| The_vagabond7 said: I have no idea where this conversation went, as I just clicked on the last page, but to those wondering why rome accepted christianity after torturing and murdering christians, it wasn't brainwashing, or a peaceful grassroots movement. It was a combination of dumb luck, religious intolerance, and time.
The romans were polytheists, believed in many many gods. The emporer Constantine before going into the battle of the milvian bridge was looking for a god to pray to in order to bring good luck in the fight. He went with the christian god, painted crosses on the sheilds of his soldiers and prayed to Yahweh. Then he won the fight, praises be to Jah. To celebrate he said that all religions were acceptable for romans (thus stopping persecution towards christians), returned property and churches to christians, and then he himself converted to christianity. And we all know the christian view of non christian religions. Under him temples to roman gods became christians temples, and christians started to be placed in high places in the roman government. Namely these were christians that had been "traditors", or traitorous christians that handed over christian documents to be burned and sold out other christians to the romans back before Constantine had converted himself. He believed that there needed to be a christian orthodoxy that all christians abided by, which lead to him leading a christian army to slaughter a different sect of christians (the donatists that labeled the traditors heretics) that were not part of christian orthodoxy (there goes the whole "conquered rome without violence" theory). This was probably the first instance of christian on christian violence. This also lead to the first council of Nicaea which eventually leads to the holy roman empire and the catholic church, and christianity as we know it today.

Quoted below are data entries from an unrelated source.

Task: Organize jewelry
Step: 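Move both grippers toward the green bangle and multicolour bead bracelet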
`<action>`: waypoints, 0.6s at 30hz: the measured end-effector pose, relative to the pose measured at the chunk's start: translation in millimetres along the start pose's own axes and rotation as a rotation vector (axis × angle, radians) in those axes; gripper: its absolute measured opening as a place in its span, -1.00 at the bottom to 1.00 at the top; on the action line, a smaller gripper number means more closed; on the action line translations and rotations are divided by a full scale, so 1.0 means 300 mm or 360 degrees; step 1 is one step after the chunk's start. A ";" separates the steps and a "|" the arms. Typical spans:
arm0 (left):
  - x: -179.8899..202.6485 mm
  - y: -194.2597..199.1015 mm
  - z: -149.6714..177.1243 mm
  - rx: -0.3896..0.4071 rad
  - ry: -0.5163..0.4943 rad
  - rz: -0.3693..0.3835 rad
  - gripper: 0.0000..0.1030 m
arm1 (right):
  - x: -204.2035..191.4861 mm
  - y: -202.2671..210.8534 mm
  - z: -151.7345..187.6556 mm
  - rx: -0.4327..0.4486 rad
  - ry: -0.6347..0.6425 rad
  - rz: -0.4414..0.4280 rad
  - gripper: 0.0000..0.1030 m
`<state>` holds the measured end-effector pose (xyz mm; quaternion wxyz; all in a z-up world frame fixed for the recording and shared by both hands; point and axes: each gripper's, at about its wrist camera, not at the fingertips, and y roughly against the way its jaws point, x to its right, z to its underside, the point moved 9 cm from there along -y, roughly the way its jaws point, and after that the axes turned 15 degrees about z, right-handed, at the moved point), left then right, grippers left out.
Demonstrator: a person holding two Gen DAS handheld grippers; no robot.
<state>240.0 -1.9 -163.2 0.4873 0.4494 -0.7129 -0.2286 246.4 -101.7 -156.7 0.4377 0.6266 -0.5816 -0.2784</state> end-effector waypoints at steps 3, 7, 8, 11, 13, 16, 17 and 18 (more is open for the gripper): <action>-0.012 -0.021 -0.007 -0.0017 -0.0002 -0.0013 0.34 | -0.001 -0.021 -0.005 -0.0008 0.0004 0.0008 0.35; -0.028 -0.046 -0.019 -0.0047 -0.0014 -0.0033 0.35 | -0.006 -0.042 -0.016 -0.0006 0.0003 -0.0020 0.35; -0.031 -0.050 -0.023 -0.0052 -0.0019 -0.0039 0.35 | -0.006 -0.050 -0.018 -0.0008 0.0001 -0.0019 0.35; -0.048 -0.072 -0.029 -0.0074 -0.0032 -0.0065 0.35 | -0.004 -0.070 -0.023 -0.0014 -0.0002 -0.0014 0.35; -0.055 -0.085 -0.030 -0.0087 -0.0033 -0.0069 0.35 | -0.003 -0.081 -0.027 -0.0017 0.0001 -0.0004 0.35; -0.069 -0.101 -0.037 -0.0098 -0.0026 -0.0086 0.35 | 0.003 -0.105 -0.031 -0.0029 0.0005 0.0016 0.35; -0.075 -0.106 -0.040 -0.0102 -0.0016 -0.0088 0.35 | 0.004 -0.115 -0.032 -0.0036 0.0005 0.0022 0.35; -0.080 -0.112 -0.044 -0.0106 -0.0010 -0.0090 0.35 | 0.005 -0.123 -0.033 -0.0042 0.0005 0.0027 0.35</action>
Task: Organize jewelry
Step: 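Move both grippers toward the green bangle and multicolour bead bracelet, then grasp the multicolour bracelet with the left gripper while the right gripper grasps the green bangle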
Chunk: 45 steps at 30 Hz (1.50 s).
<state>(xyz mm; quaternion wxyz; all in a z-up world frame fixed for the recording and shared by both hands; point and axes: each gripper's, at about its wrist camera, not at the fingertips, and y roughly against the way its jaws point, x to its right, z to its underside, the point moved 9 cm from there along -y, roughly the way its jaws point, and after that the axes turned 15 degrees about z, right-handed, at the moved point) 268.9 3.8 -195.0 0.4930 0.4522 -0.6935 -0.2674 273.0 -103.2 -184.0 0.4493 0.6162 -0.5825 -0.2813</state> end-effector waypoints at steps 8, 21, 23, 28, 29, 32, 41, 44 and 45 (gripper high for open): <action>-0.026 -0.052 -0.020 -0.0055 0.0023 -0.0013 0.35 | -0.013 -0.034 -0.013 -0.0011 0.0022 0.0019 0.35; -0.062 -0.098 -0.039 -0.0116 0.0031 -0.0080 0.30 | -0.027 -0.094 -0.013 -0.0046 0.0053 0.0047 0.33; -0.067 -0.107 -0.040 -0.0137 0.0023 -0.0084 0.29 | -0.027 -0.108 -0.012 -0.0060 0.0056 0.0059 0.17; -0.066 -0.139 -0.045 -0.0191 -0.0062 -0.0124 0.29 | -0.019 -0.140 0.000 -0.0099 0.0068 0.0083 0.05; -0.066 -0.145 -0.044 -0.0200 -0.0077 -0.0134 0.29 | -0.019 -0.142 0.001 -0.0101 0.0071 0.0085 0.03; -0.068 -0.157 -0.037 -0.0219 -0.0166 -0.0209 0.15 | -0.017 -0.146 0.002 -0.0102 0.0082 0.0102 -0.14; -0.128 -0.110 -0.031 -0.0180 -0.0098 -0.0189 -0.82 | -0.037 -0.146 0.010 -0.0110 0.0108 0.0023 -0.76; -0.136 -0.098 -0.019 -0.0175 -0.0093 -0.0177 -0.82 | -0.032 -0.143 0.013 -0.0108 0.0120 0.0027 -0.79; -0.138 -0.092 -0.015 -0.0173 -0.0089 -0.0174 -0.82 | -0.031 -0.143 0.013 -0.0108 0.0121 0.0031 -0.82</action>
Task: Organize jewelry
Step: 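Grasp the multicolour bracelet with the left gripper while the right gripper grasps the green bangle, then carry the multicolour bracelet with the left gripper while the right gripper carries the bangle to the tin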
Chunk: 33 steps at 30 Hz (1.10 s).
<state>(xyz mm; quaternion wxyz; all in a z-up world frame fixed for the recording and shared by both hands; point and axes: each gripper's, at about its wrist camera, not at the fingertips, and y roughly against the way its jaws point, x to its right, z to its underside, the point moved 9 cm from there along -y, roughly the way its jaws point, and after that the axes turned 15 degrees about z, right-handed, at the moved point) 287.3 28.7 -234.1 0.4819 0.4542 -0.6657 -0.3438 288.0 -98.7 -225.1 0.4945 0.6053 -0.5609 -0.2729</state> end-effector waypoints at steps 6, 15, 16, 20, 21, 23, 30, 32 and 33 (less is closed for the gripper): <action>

So there. Rome converted to christianity because an emperor chose one out of a thousand deities to aid him in battle, won, converted to christianity, promoted a group of traitorous roman sympathizer christians that had sold out their own people and heritage to positions of authority, then they lead a violent crusade against christians that didn't agree with their theology, then they set that theology in stone and made the holy roman empire and the catholic church that made a habit of the practice.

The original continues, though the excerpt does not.